What matters most are systems and structures.

Do not take any chances with your healthcare. Remove the uncertainty by establishing rules and a framework within which to operate. That is crucial.

In case of an error

Do not punish yourself excessively for mistakes. This is inevitable and how things go sometimes. Simply view this setback as an opportunity to learn more about your unique case of Trich so that you can find a treatment that works best for you. Document your failures and self-improvement ideas in a journal. The plan is to reduce the number of times progressively you pull systematically until one day you realize you haven’t drawn in a very long time, and that feeling of frustration from trying to quit cold turkey is long gone.

Divert attention

Do something else, like walking, doing needlepoint, writing in a notebook, etc., whenever you want to rip out your hair. Distraction isn’t just about giving yourself something else to focus on; it’s also about retraining your brain so that it no longer seems unnatural to pull at your trigger periods.

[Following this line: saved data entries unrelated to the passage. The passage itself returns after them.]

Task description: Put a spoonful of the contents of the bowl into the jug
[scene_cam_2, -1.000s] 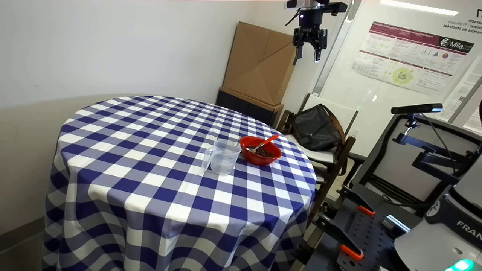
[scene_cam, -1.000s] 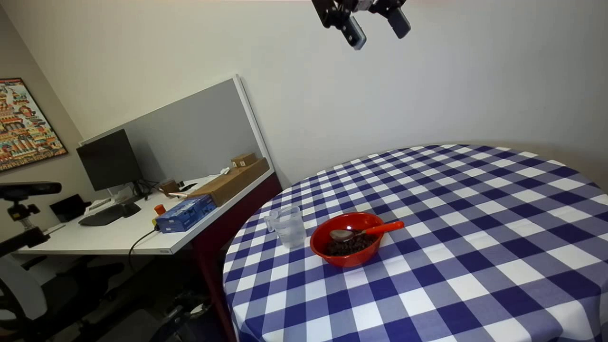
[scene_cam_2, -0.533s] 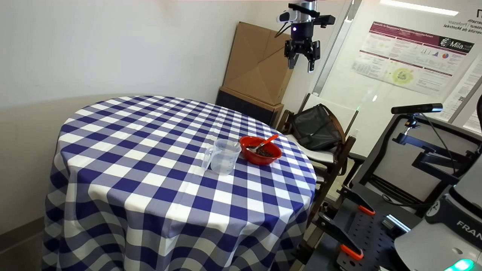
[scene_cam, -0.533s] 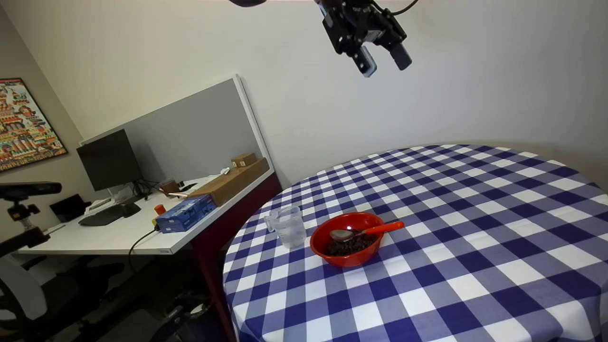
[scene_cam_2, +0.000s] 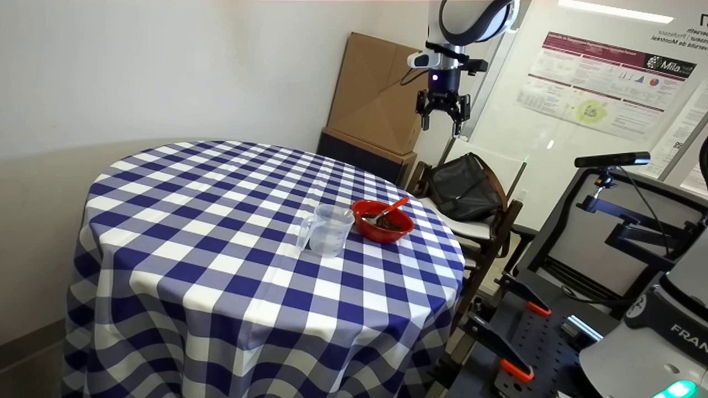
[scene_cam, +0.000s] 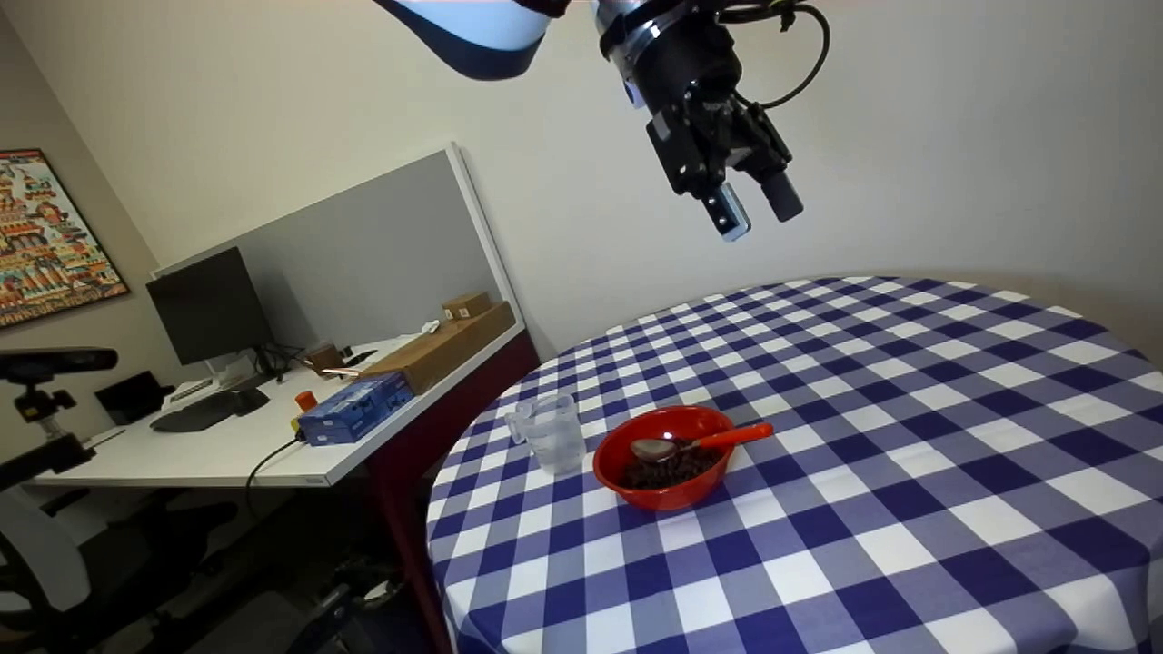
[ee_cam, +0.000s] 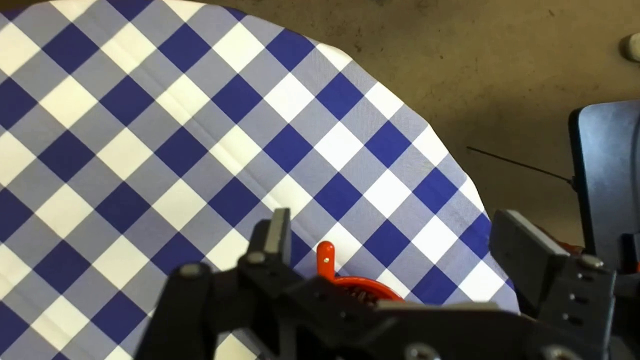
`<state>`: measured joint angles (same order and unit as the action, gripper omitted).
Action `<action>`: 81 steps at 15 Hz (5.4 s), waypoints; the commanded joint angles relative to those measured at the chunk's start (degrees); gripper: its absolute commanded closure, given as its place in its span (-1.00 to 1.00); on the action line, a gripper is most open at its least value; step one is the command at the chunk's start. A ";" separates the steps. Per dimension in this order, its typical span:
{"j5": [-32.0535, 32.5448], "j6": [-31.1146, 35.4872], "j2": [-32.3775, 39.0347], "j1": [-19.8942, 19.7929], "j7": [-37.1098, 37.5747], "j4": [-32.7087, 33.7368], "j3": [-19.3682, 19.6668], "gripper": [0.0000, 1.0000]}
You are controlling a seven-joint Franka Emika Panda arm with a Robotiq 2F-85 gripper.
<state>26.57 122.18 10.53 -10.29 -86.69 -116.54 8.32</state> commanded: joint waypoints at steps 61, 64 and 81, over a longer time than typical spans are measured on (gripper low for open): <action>6.84 34.14 18.40 1.37 -9.47 -10.26 2.32 -0.03; 7.27 34.32 18.31 1.44 -9.32 -10.24 2.24 0.42; 8.49 33.89 17.35 2.44 -8.76 -9.61 2.51 -0.07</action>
<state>32.93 155.52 28.64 -8.70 -97.46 -125.94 10.05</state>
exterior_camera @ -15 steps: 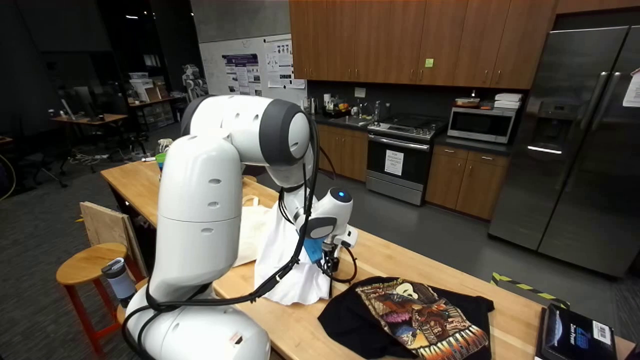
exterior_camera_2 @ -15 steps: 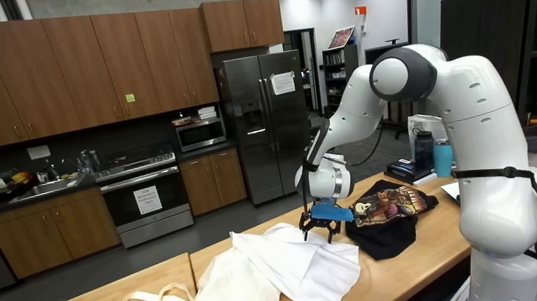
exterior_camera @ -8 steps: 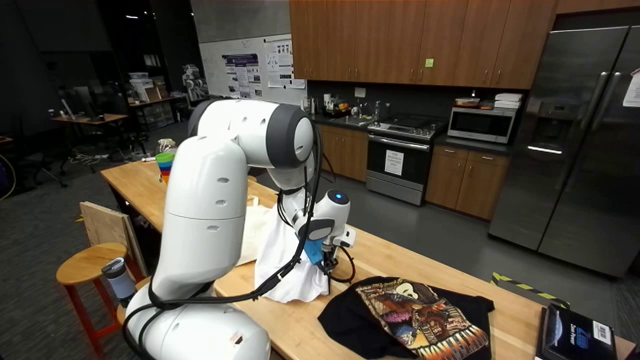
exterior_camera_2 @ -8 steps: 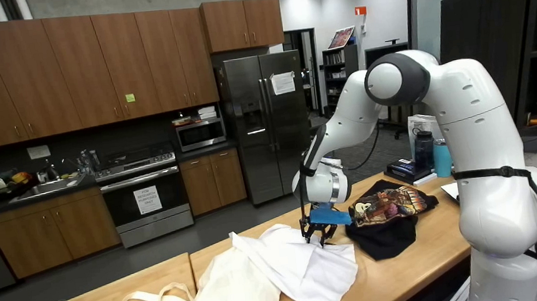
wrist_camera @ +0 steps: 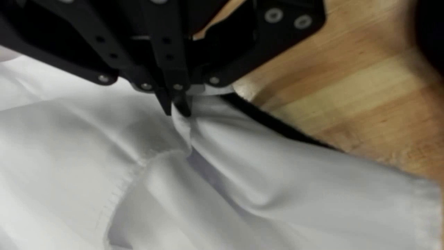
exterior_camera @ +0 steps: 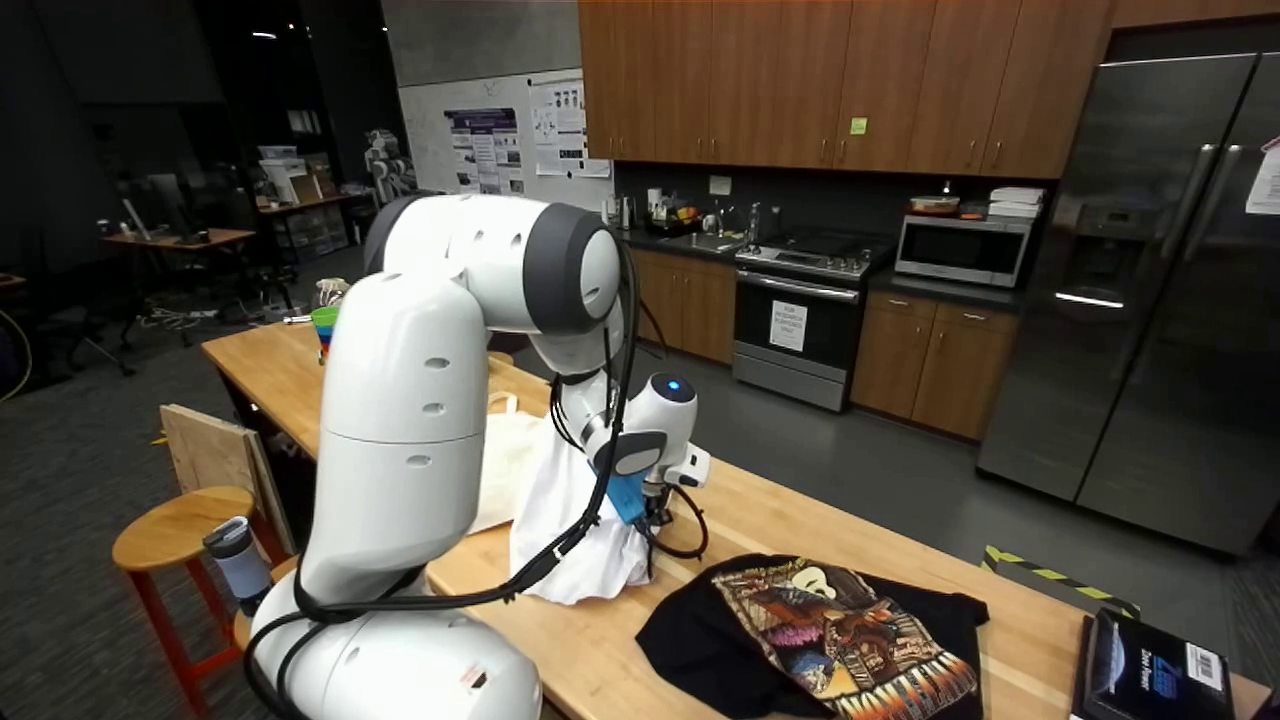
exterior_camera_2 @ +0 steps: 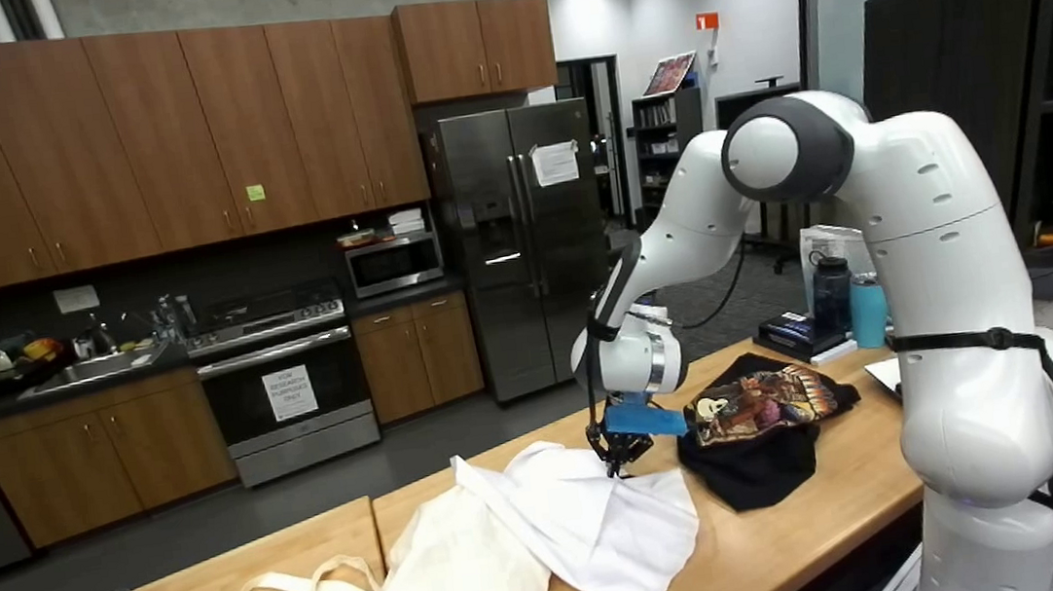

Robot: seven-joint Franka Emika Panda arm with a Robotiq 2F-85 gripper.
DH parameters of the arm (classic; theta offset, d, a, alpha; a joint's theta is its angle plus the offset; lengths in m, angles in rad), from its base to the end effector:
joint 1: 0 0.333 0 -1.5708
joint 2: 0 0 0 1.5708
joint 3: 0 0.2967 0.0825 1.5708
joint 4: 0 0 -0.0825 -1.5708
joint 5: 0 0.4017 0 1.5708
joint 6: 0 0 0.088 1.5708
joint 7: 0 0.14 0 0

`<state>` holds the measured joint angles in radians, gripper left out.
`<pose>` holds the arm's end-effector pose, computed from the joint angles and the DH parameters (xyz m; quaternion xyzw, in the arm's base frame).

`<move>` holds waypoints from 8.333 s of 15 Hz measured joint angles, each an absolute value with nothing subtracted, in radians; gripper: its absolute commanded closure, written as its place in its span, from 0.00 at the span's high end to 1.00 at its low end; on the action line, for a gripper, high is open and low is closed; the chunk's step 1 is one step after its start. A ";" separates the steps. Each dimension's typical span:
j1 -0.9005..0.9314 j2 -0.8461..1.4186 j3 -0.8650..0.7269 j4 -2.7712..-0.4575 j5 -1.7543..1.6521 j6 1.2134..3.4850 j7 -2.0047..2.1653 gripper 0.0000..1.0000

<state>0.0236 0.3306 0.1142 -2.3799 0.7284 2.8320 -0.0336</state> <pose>0.5105 0.0478 0.1239 -0.9544 0.2550 -0.0443 0.1488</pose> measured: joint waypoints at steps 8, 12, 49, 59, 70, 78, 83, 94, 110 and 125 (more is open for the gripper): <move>0.118 0.031 0.100 -2.551 0.341 2.845 0.287 0.01; 0.155 -0.090 0.162 -2.537 0.042 2.771 0.515 0.01; 0.458 0.056 0.268 -2.101 0.005 2.402 0.382 1.00; 0.415 -0.143 0.314 -2.283 0.202 2.257 0.163 1.00; 0.251 -0.045 0.237 -2.173 0.069 2.030 0.129 1.00; 0.170 -0.182 0.174 -2.483 0.165 2.421 0.266 1.00; 0.171 -0.236 0.181 -2.571 0.169 2.482 0.309 1.00; 0.115 -0.326 0.105 -2.572 0.182 2.490 0.265 1.00; -0.305 -0.673 -0.171 -2.804 0.248 2.328 0.344 1.00; -0.338 -0.187 -0.192 -2.445 0.202 2.175 0.471 1.00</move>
<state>-0.3380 -0.1870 -0.1921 -2.4453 0.2018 2.1753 0.4708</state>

Locate Appropriate Time Triggers

Of course, there will be occasions when you find yourself yanking off strands of hair without apparent cause. If you get into a trance and pull while doing other activities (such as reading or watching TV), you may find wearing weights on your arms during these potentially dangerous moments helpful.

Putting the mirror down

Quit staring at your reflection! Doing so will merely draw your attention to the problem and highlight your inability to exercise self-control. This is after you have already pulled to assess the damage. If you avoid looking in the mirror for a while, new hair will grow in the bald spot before you know it. One of the most critical factors in my happiness and accomplishment was breaking the habit of constantly staring at my reflection.

Mind your diet.

The groundwork for defeating Trich and regaining hair growth begins with a physically healthy body. Nutrition has been linked in numerous studies to increased impulses to withdraw. Regularly exercise, eat a healthy, balanced diet, and avoid processed foods as much as possible. During exercise, increased blood flow to your scalp can help your hair grow more quickly and calm your follicles.

Visit internet discussion groups for advice.

Make good use of the many accessible online and offline support groups. However, choose carefully which one you will join. Give other options a shot until you find one that works for you. Be wary of joining a club full of moaners and groaners who want to sympathize with you; instead, look for one that is upbeat, believes in a cure, and wants to aid you in your achievement. Such groupings are doomed to failure because they have accepted that outcome in their thoughts. You need the appropriate frame of mind to overcome Trich because it is a condition. Keeping a sunny disposition is essential, so put yourself in the company of upbeat people. If you can, find a group of people who have conquered Trich, and you can learn from their experiences. Consider trying a system to help you break the hair-pulling habit.

You may finally end your hair-pulling days with the groundbreaking new TrichStop System. Follicle-soothing and stimulating serums are combined with all the research, understanding, and practical, easily implemented suggestions of a former hair-puller.